## TASK TO CARRY OUT
In the entries that follow, how many lines include the string "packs"? The answer is the number only.

Records from a collection
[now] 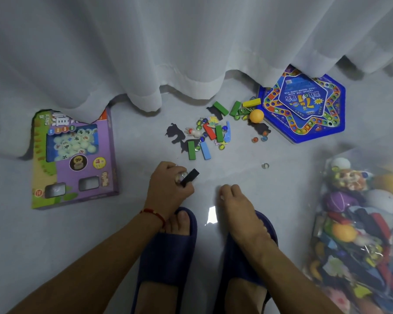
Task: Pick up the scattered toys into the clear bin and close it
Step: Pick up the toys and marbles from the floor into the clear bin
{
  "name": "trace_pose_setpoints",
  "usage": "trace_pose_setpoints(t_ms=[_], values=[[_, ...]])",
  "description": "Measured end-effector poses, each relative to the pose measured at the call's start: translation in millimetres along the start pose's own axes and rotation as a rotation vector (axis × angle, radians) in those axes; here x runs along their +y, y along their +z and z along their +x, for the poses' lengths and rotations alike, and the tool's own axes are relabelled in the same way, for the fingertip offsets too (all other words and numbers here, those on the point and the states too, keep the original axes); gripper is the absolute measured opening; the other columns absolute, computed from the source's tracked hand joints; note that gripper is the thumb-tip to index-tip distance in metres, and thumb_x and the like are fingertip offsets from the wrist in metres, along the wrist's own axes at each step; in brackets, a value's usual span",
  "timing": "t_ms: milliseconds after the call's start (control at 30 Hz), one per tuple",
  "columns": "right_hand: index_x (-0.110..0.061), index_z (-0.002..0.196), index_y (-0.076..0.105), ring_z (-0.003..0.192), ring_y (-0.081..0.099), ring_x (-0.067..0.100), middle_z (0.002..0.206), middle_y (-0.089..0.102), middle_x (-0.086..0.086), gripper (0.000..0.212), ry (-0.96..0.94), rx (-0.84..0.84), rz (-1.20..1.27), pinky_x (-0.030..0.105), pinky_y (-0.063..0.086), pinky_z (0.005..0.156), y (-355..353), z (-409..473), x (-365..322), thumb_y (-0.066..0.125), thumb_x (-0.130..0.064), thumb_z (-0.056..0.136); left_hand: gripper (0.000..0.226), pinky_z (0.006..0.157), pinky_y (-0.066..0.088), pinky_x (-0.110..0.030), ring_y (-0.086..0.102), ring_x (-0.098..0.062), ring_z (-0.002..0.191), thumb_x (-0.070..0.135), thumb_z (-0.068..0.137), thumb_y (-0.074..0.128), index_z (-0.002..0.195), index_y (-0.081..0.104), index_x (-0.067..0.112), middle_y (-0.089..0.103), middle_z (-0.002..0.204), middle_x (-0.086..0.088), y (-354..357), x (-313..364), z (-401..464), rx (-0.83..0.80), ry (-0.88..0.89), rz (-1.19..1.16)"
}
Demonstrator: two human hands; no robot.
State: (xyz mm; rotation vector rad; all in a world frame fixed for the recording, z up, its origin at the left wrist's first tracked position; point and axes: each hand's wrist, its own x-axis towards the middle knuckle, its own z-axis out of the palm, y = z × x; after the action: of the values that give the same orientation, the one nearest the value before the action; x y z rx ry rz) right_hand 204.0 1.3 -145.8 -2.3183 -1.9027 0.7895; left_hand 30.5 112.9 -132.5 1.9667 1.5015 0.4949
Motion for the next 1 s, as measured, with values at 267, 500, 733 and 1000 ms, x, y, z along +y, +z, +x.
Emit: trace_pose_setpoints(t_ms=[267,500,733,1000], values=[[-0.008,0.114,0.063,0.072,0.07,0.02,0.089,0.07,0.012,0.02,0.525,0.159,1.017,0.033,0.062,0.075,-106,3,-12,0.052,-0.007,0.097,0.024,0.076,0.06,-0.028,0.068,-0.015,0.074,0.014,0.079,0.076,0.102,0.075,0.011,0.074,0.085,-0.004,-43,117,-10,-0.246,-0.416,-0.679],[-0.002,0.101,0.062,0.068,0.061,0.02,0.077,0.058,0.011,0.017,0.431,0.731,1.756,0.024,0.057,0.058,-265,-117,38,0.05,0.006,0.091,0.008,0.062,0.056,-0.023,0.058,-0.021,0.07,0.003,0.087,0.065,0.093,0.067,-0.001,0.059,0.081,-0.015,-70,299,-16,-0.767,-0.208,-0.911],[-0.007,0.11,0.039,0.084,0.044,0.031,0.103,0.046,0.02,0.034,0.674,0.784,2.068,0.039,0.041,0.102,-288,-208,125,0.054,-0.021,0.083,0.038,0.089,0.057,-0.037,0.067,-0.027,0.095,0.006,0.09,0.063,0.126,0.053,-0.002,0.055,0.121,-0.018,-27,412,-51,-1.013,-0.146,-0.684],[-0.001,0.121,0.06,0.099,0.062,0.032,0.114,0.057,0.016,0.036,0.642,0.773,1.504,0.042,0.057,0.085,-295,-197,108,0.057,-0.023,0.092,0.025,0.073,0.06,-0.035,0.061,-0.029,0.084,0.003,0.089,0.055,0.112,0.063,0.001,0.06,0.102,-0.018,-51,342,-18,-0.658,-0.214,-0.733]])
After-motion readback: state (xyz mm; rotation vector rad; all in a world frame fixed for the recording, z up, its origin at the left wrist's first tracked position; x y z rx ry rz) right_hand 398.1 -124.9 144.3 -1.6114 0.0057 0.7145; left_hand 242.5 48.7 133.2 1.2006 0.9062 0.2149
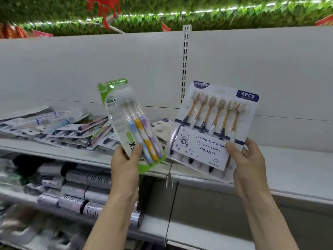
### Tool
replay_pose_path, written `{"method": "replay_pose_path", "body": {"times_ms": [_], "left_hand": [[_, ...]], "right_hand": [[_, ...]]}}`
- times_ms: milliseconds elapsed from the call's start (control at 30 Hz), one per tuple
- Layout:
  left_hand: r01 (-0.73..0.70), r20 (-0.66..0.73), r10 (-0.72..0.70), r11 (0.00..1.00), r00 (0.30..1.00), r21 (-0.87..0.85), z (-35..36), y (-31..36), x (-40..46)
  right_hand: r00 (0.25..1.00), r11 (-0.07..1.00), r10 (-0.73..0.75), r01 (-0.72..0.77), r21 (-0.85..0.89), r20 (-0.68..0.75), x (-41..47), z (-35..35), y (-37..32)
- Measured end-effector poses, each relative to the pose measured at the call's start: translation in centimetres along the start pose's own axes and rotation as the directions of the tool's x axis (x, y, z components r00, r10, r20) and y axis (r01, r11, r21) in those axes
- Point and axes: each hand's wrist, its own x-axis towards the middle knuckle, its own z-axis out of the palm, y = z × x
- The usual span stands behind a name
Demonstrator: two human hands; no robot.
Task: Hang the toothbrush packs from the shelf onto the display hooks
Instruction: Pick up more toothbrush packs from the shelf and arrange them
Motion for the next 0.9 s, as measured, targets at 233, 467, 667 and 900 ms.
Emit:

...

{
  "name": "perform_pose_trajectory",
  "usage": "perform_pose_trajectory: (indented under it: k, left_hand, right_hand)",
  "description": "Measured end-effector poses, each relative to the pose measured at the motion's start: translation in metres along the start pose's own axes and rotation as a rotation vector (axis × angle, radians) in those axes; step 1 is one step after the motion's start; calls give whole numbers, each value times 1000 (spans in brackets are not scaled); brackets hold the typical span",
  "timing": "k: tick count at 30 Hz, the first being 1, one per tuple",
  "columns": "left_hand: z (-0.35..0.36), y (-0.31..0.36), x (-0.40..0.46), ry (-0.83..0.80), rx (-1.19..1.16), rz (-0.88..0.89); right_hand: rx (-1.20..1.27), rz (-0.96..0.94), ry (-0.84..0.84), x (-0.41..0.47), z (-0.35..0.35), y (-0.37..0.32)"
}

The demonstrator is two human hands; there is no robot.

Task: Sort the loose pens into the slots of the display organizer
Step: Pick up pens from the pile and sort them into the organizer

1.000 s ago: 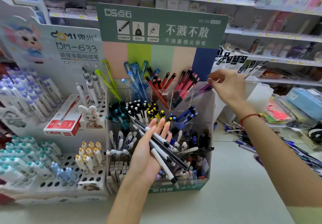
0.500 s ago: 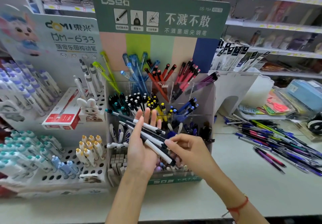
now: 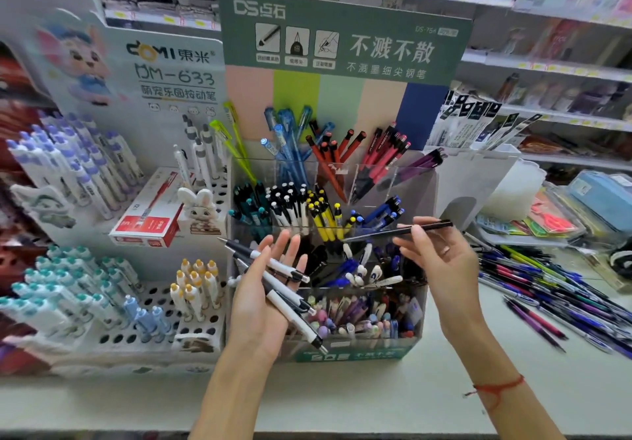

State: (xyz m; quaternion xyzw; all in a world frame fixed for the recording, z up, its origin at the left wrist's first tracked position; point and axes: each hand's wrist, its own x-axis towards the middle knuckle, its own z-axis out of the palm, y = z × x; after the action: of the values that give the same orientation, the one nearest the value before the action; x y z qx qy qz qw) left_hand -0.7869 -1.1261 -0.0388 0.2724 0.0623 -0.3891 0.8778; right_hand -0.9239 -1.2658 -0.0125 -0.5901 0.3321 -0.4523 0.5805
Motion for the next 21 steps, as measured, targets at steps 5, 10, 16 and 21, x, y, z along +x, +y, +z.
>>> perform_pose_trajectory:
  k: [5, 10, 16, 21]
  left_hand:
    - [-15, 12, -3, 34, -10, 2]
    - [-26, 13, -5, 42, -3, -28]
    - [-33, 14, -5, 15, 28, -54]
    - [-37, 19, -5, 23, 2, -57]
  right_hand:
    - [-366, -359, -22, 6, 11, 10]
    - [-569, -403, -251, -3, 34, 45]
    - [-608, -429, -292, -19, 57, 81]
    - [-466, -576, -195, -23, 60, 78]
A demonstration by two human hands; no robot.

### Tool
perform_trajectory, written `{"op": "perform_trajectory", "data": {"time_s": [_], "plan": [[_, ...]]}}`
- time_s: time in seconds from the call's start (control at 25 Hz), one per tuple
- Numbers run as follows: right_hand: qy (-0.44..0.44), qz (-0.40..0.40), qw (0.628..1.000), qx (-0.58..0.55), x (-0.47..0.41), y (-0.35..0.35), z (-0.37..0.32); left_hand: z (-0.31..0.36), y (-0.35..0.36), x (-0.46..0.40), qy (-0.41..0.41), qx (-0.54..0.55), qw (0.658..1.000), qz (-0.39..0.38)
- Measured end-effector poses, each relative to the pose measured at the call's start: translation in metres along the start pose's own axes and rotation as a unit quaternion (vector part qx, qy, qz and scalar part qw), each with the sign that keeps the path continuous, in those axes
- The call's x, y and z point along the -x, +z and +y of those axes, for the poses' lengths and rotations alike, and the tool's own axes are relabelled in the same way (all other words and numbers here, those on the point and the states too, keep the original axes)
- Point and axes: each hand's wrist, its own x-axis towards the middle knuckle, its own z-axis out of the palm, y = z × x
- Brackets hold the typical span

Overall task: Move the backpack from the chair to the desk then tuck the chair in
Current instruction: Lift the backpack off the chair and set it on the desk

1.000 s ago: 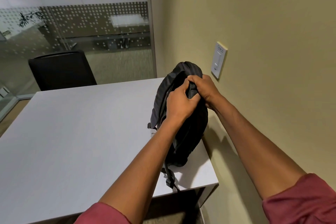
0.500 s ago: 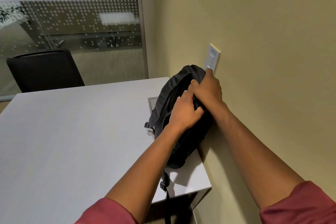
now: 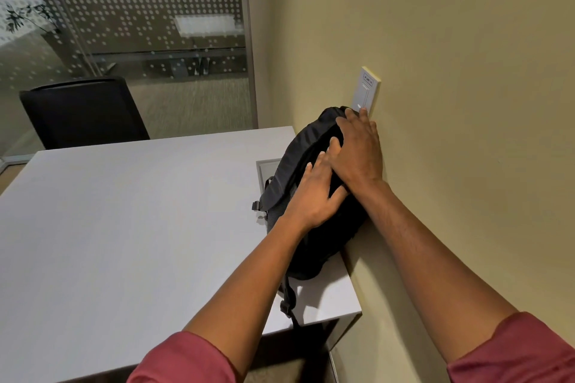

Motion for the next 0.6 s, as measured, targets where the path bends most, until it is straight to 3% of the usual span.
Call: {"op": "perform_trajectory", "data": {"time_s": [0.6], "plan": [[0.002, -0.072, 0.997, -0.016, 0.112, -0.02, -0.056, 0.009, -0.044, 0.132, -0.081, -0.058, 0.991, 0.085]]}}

## OUTPUT BELOW
2